Did the security guards violate a duty to retreat? No. They were, after all, security guards. They were hired to repel forcible trespasses. The guards wouldn’t be able to do their jobs very well, if every time there was a trespasser, they had to back away to comply with a duty to retreat.
The duty to retreat is suspended for armed security guards. But they still don’t have the right to use deadly force against any trespasser; like some really ambitious Girl Scouts who were trying sell cookies at a remote medical research complex. But they could use deadly force against trespassers whom they feared were about to inflict serious physical harm or death.

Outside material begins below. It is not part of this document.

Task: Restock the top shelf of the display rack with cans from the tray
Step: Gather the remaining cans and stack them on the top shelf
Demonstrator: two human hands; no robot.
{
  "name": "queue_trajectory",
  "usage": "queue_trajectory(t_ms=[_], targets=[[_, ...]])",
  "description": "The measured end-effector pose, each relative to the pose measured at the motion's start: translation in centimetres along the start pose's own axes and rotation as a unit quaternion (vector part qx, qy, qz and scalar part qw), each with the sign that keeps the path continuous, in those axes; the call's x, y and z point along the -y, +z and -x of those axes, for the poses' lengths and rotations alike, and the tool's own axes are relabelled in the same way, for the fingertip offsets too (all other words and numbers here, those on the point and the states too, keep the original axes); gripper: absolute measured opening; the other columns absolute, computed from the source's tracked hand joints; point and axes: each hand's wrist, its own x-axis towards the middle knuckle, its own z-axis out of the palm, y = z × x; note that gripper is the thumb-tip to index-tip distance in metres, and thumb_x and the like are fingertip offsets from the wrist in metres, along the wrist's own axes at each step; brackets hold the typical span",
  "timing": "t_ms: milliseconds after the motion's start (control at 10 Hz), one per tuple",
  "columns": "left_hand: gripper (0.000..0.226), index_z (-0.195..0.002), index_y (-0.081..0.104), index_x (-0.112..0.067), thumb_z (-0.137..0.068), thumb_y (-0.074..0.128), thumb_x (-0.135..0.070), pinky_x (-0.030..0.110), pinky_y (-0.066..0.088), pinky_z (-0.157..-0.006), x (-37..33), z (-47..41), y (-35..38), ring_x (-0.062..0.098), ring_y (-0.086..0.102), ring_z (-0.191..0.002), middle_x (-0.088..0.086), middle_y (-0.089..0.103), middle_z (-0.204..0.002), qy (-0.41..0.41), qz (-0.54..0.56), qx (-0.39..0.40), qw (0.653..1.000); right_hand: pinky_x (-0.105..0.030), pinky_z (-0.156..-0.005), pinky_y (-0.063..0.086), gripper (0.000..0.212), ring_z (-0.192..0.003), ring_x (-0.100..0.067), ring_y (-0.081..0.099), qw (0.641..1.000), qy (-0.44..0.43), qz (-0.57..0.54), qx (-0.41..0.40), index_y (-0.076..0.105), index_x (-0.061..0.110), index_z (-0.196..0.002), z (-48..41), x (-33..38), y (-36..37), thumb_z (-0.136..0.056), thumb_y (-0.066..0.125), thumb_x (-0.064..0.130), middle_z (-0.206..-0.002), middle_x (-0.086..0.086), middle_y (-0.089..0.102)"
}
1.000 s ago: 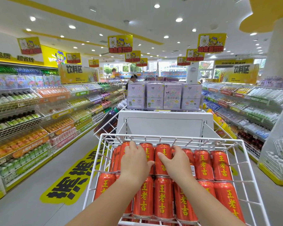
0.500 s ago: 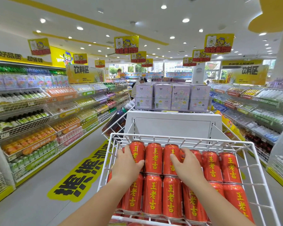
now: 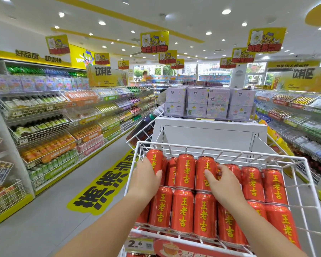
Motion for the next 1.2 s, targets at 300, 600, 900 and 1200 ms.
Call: queue_trajectory(t_ms=[300, 600, 900, 1200], targets=[[0.036, -0.118, 0.05, -0.004, -0.096, 0.063, -0.028, 0.035, 0.05, -0.076, 0.0, 0.2, -0.4, 0.032, 0.061, -0.101, 0.017, 0.051, -0.122, 0.013, -0.06, -0.024, 0.998, -0.038, -0.102, 0.043, 0.061, -0.127, -0.028, 0.055, 1.0, -0.001, -0.017, 0.021, 0.048, 0.011, -0.142, 0.1, 0.3, -0.3, -0.093, 0.066, 0.042, -0.138, -0.011, 0.059], [0.04, -0.123, 0.05, -0.008, -0.102, 0.052, -0.043, 0.029, 0.052, -0.086, -1.0, 1.3, -2.1, 0.022, 0.062, -0.109, 0.009, 0.058, -0.118, 0.041, -0.22, -0.007, 0.975, -0.042, -0.106, 0.045, 0.064, -0.13, -0.029, 0.053, 0.999, 0.002, -0.029, 0.034, 0.045, 0.011, -0.145, 0.4, 0.3, -0.2, -0.094, 0.063, 0.044, -0.142, -0.011, 0.057], [0.064, -0.14, 0.039, -0.009, -0.097, 0.047, -0.055, 0.032, 0.053, -0.087, 0.2, 1.6, -1.4, 0.025, 0.056, -0.113, 0.008, 0.052, -0.125, 0.13, -0.24, -0.043, 0.961, -0.044, -0.105, 0.047, 0.063, -0.127, -0.027, 0.054, 0.999, -0.016, 0.02, 0.037, 0.046, 0.014, -0.144, 0.4, 0.2, -0.5, -0.094, 0.058, 0.05, -0.14, -0.008, 0.056], [0.09, -0.158, 0.031, -0.017, -0.089, 0.022, -0.073, 0.061, 0.022, -0.12, 1.8, 4.5, -0.9, 0.041, 0.029, -0.15, 0.02, 0.034, -0.161, 0.19, -0.297, -0.016, 0.936, -0.045, -0.124, 0.021, 0.085, -0.153, -0.028, 0.022, 0.938, -0.14, 0.315, 0.03, 0.018, 0.016, -0.16, 3.9, -0.7, -1.8, -0.094, 0.031, 0.068, -0.167, -0.01, 0.022]])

These security guards didn’t have Girl Scouts. They had Batgirl, a masked vigilante whose usual modus operandi is to resort to physical force. Hell, during the fight scene Batgirl’s internal dialogue caption even said she was “pretty good at force.” They also had Poison Ivy, a known super villain who was even quicker to use serious physical force, and sometimes even deadly force. I don’t think the security guards would have had much of a problem proving they had a reasonable fear of serious physical harm or death.
So, the guards were right, they did have the legal right to use deadly force against Batgirl and Poison. But for the wrong reason. They couldn’t claim the castle doctrine, but they could invoke standard self-defense.
Gee, armed security guards in Gotham City actually did something right. It’s almost enough to make you start believing that armed, uniformed authority figures in Gotham City are actually good at their jobs.